Tanaman Ki Tolod atau ada juga yang menyebutnya bunga bintang merupakan tanaman yag termasuk ke dalam sub kelas Asteridae. Tanaman yang berasal dari Hindia Barat ini tumbuh liar di pinggir saluran air (Got) atau sungai, pematang sawah, sekitar pagar dan tempat-tempat lainnya yang lembab dan terbuka. Ki Tolod dapat ditemukan dari dataran rendah sampai 1.100 m dpl. Herba menahun, Terna tegak, tinggi mencapai 60 cm, bercabang dari pangkalnya, bergetah putih yang rasanya tajam dan mengandung racun. Daun tunggal, duduk, bentuknya lanset, permukaan kasar, ujung runcing, pangkal menyempit, tepi melekuk ke dalam, bergigi sampai melekuk menyirip. Panjang daun 5-17 cm, lebar 2-3 cm, warnanya hijau. Bunganya tegak, tunggal, keluar dari ketiak daun, bertangkai panjang, mahkota berbentuk bintang berwarna putih, Buahnya berupa buah kotak berbentuk lonceng, merunduk, merekah menjadi dua ruang, berbiji banyak, perbanyakan dengan biji, stek batang atau anakan (Ali, 2003).
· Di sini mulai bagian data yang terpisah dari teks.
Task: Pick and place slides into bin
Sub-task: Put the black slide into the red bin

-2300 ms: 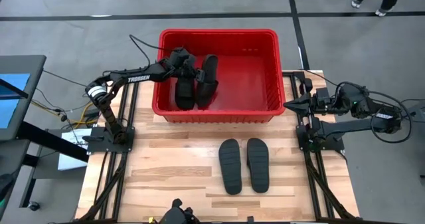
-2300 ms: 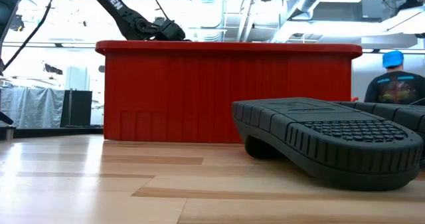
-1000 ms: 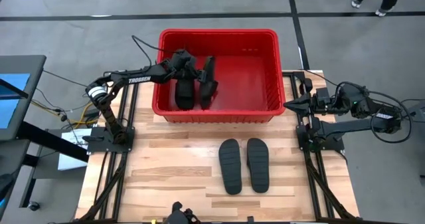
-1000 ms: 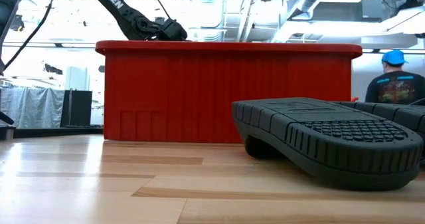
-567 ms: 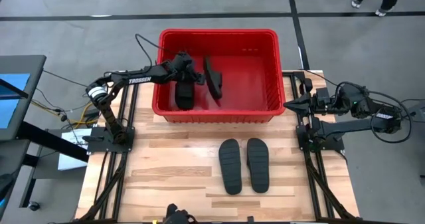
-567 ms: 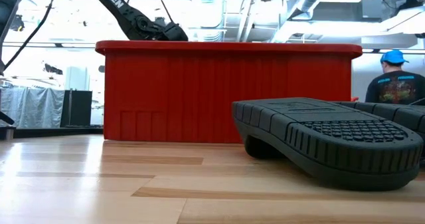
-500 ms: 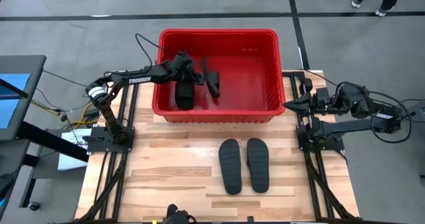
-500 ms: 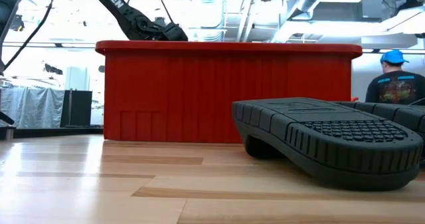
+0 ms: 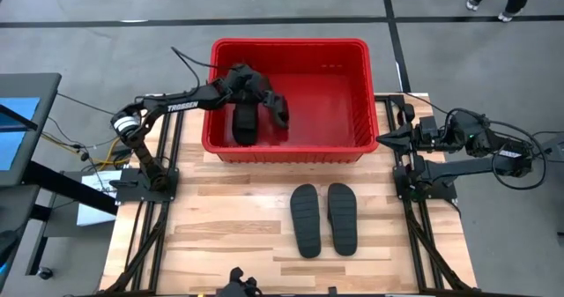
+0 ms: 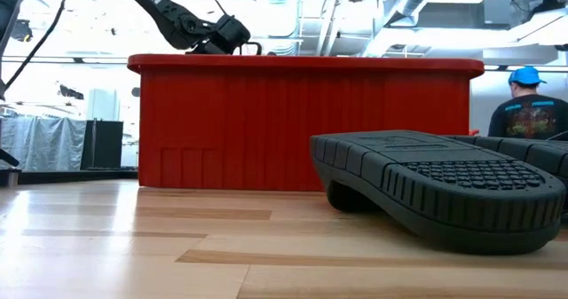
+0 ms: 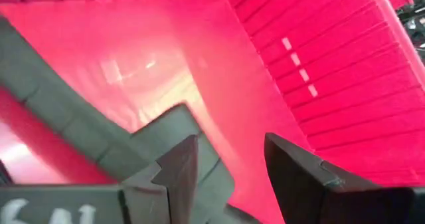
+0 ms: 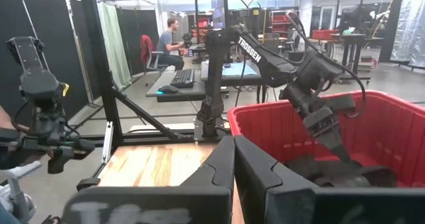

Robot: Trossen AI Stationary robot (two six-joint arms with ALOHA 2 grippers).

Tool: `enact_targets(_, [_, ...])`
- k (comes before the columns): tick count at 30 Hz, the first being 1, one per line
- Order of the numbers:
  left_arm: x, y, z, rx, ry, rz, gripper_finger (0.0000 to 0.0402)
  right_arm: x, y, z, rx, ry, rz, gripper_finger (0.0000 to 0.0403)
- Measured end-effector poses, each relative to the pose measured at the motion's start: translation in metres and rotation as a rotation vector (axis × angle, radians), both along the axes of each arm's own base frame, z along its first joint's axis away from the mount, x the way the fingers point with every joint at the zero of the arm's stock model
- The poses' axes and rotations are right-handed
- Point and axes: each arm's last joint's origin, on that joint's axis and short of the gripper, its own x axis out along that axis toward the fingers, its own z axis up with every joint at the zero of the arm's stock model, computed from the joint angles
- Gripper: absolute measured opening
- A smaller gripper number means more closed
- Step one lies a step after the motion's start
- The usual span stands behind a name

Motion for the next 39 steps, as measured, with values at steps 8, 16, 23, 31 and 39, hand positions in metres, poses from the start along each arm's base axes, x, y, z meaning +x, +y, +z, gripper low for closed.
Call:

Tinggi tanaman ini sekitar 50cm, habitus semak, dan merupakan tanaman semusim. Bergetah putih yang rasanya tajam dan mengandung racun. batangnya berbentuk bulat, berkayu, dan berwarna hijau. Daun berbentuk panjang, berwarna hijau, permukaan kasar, ujung runcing, pangkal menyempit, tepi melekuk ke dalam, bergigi sampai melekuk menyirip. Daun merupakan daun tunggal dengan ukuran 2-3cm dan panjangnya 5-15cm. Bunga berbentuk lonceng dengan mahkota berbentuk bintang. Biji berbentuk bulat telur, berukuran kecil dan berwarna putih. Akar tanaman ini berupa akar tunggang (Ali, 2003).
Air yang diperoleh dari bagian tanaman kitolod bisa digunakan untuk mencegah dan mengobati iritasi mata, serta bisa dimanfaatkan sebagai penyegar mulut dan tenggorokan. Air kitolod yang diteteskan bisa mengobati kebutaan dan air ki tolod bisa mengobati iritasi kulit dan kebutaan dan ki tolod bisa mengobati luka di kulit yang disertai peradangan. Disamping itu, tanaman kitolod juga bisa digunakan untuk mencegah gangguan iritasi pada mata (Anonimus, 2003)
Hasil penelitian Iswari et al, (2000) menunjukan bahwa media Murashige dan Skooq (MS) yang dimodifikasi dengan zat pengatur tumbuh BAP (Benzyl amino purin) merupakan media yang tercepat dalam menginduksi keluarnya tunas dan akar pada tanaman manggis. Kosentrasi BAP yang berbeda mempengaruhi pembentukan tunas. Kultur-kultur yang menggunakan media dasar MS dengan kosentrasi BAP 5,0 mg/l merangsang pembentukan tunas lebih cepat dibandingkan dengan kosentrasi BAP yang lebih rendah (2,5 mg/l).
Beberapa penelitian tentang penggunaan BAP (Benzyl amino purin) dalam media MS (Murashige and Skooq) juga telah dihasilkan untuk menghasilkan multplikasi tunas. Pemberian 0.5 mg/l BAP pada tanaman Citrus reticulate memberikan hasil terbaik dalam multiplikasi tunas dengan menggunakan ekplans tunas in vitro dan nodus (Mukhtar et at. 2005). Multiplikasi dari tunas epikotil pada tanaman Citrus cultivar natal, Valencia, Hamlin, Rangpur memberikan hasil yang terbaik disetiap kultivar dengan pemberian 1 mg/l  BAP (Atonio et al, 2002).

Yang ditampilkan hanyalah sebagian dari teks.